Untreated hearing loss leads to increased visits to the emergency room.

Having to go to the ER can be financially and personally costly. What if you could minimize your chances of accidents, falls, anxiety, depression, and even dementia while also eliminating trips to the ER.

Emerging research makes the case that, for individuals with severe hearing loss, using their hearing aid could be the difference between staying connected and healthy and winding up spending many nights in the emergency room.

The Study

This University of Michigan research assembled participants ranging from 65-85. Serious hearing loss was a widespread problem between them. But only 45% of the participants used their hearing aids regularly.

This is on par with similar studies which have revealed that only about 30% of individuals who have hearing aids actually use them.
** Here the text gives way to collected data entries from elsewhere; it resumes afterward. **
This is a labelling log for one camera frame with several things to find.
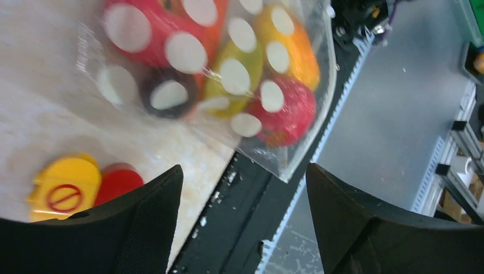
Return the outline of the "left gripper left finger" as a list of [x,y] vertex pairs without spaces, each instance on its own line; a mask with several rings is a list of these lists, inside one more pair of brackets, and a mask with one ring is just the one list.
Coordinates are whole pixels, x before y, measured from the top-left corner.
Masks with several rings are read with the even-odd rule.
[[165,273],[184,174],[175,165],[144,186],[71,217],[1,220],[2,273]]

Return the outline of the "red toy apple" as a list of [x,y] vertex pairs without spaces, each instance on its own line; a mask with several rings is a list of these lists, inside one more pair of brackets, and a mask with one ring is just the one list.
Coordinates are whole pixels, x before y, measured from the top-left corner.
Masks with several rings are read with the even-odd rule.
[[200,73],[208,64],[203,27],[159,1],[107,1],[101,21],[108,40],[132,61],[185,74]]
[[256,136],[268,147],[293,145],[312,125],[316,100],[299,80],[289,76],[268,78],[257,95],[259,98],[249,103],[246,112],[260,120],[262,129]]

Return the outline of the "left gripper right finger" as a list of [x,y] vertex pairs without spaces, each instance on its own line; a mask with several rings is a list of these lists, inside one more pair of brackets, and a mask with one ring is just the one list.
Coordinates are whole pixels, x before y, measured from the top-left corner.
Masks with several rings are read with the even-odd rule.
[[387,203],[315,163],[306,188],[325,273],[482,273],[483,227]]

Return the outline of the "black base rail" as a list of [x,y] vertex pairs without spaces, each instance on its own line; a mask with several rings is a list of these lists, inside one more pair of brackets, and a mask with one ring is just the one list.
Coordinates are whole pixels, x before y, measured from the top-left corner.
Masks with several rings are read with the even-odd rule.
[[335,100],[314,143],[288,182],[241,154],[234,154],[200,217],[177,255],[170,273],[262,273],[305,187],[305,170],[325,146],[372,47],[364,31],[336,46]]

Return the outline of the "yellow orange toy mango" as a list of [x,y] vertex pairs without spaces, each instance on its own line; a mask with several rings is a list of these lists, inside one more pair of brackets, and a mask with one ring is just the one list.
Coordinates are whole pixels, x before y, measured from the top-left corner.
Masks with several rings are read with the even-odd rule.
[[264,62],[275,75],[287,75],[314,91],[320,68],[304,25],[285,6],[273,3],[253,19]]

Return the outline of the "yellow and red button toy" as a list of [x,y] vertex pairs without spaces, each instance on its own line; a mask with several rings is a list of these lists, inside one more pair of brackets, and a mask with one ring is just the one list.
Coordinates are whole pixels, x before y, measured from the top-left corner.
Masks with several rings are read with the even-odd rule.
[[134,166],[113,163],[100,168],[89,154],[67,154],[54,160],[33,179],[27,198],[31,222],[67,219],[144,185]]

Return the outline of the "yellow toy starfruit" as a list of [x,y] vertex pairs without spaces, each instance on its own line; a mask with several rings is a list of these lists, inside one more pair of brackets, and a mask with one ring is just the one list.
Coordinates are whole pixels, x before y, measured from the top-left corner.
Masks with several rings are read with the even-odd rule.
[[229,100],[229,105],[225,109],[210,108],[208,112],[222,119],[242,112],[259,86],[263,70],[263,50],[259,42],[251,52],[246,53],[233,41],[228,41],[211,66],[204,99],[224,97]]

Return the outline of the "orange toy carrot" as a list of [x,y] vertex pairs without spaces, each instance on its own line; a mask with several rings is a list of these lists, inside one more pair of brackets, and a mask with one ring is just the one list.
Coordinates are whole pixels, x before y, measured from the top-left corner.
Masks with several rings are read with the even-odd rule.
[[189,4],[208,3],[216,10],[215,22],[211,26],[203,26],[200,34],[201,43],[207,52],[207,66],[215,60],[221,41],[221,32],[227,12],[228,1],[187,1]]

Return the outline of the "clear zip top bag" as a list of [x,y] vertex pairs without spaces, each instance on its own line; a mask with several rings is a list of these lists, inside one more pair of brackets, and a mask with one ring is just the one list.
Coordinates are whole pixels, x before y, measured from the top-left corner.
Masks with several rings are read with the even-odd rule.
[[116,108],[181,120],[287,182],[336,85],[330,1],[83,1],[78,67]]

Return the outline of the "dark toy plum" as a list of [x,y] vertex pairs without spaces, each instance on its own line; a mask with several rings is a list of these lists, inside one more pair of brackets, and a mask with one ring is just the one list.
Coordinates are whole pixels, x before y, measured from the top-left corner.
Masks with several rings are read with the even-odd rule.
[[145,111],[157,118],[181,119],[196,106],[199,88],[192,75],[173,68],[156,68],[139,83]]
Of the 585 people in the hearing aid group, 12 fewer people ended up in the ER or non-elective hospital stay.

This may not seem like a very big number. But it’s statistically significant.

And there’s more. They also discovered that one day fewer, on average, was spent in the hospital for individuals who used their hearing aids. Their time at the ER was probably decreased because they were more likely to show up for their regular doctor’s appointments.
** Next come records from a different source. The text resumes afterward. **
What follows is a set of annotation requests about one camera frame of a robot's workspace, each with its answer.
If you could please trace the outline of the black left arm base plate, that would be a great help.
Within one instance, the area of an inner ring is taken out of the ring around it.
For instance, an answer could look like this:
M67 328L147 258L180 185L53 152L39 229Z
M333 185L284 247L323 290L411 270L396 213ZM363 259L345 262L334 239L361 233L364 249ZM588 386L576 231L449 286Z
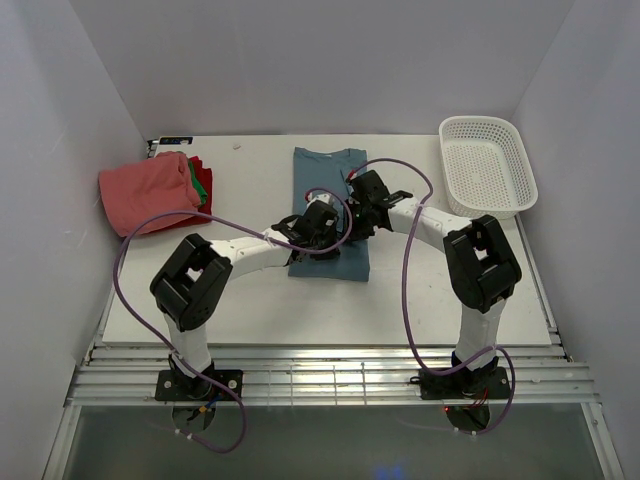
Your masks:
M242 396L244 372L237 369L207 369L204 374ZM158 374L154 399L161 402L206 402L214 398L232 401L233 398L224 389L212 385L200 377L190 378L181 371L163 370Z

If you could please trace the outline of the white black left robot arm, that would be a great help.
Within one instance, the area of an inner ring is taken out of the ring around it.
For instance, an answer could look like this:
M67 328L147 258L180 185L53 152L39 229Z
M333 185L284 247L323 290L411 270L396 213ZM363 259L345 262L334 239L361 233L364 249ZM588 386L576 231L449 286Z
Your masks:
M281 220L258 236L208 241L185 237L150 285L163 313L170 342L177 349L159 377L160 400L200 400L213 394L214 362L207 347L206 322L228 282L266 268L289 266L306 250L323 250L338 241L338 212L321 194L301 215ZM189 366L180 362L185 359Z

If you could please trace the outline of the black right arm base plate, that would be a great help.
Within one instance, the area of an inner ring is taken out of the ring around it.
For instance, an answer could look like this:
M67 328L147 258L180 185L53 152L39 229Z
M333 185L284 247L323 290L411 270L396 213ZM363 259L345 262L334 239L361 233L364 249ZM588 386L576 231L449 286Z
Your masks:
M463 369L447 376L420 370L409 383L419 387L423 400L506 400L511 391L506 369L500 366Z

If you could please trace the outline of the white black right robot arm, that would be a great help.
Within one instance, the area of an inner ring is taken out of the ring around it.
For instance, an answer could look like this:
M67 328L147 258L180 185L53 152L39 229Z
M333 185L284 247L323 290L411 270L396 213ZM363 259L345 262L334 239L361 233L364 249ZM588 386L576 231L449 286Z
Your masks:
M347 183L354 221L351 239L368 239L386 229L445 256L451 287L461 304L460 333L450 368L423 366L411 378L421 398L476 402L509 398L511 371L498 364L497 332L522 271L499 221L490 215L460 217L430 207L408 192L390 192L374 171L351 173Z
How Might Hearing Aids Minimize The Need For Emergency Care Visits?

The first one is obvious. If a person is keeping up with their health, they’re more likely to stay out of ER.

Other studies have shown that when individuals with hearing loss use their hearing aids, they stay more connected to family, friends, and the community. When a person is socially connected they are normally more motivated to keep their appointments and also have more support from family and friends getting to the doctor.

And driving is less dangerous when you can hear, so you will be more confident if you are bringing yourself to your appointment.

One study done in the U.S. revealed that depression is twice as likely in individuals who don’t wear their hearing aid. Health problems related to lack of self care is often an outcome of depression.

The third thing is, several studies have found that using your hearing aid can reduce fall risk and dementia. The region of the brain that’s used for hearing will start to decline from lack of use as hearing declines. With time, this can extend through the brain. As this happens, people frequently experience dementia symptoms and the disorientation and lack of balance associated with falls.

Falls are one of the major causes of death among individuals over 65, and the consequent hospital stays last twice as long.

These are just a few of the reasons that hearing aids help minimize trips to the ER.

Why do so Many People Avoid Wearing Hearing Aids?

It’s hard to come up with a legitimate excuse.

Some people don’t wear them because they think that hearing aids make them appear older than they are. 25% of people over 65 and 50% of people above the age of 75 have hearing loss and yet this notion of looking old with hearing aids persists. Hearing impairment isn’t rare. It’s common. And thanks to the rise in noise pollution and earbud usage, hearing loss is on the rise among people in their twenties.

It’s ironic that when someone is always asking people what they said it actually makes them seem older.

Cost is frequently noted as a worry. However, the price of hearing aids has come down in just the last few years, and there are financing options available.

Lastly, some don’t like the hearing experience with their hearing aid. This can typically be fixed by simply consulting your hearing specialist to find out how to more successfully use your hearing aid in different settings. Hearing aids can require several fittings before they are just right.

Make an appointment with your hearing specialist so we can help you feel more secure wearing your hearing aids.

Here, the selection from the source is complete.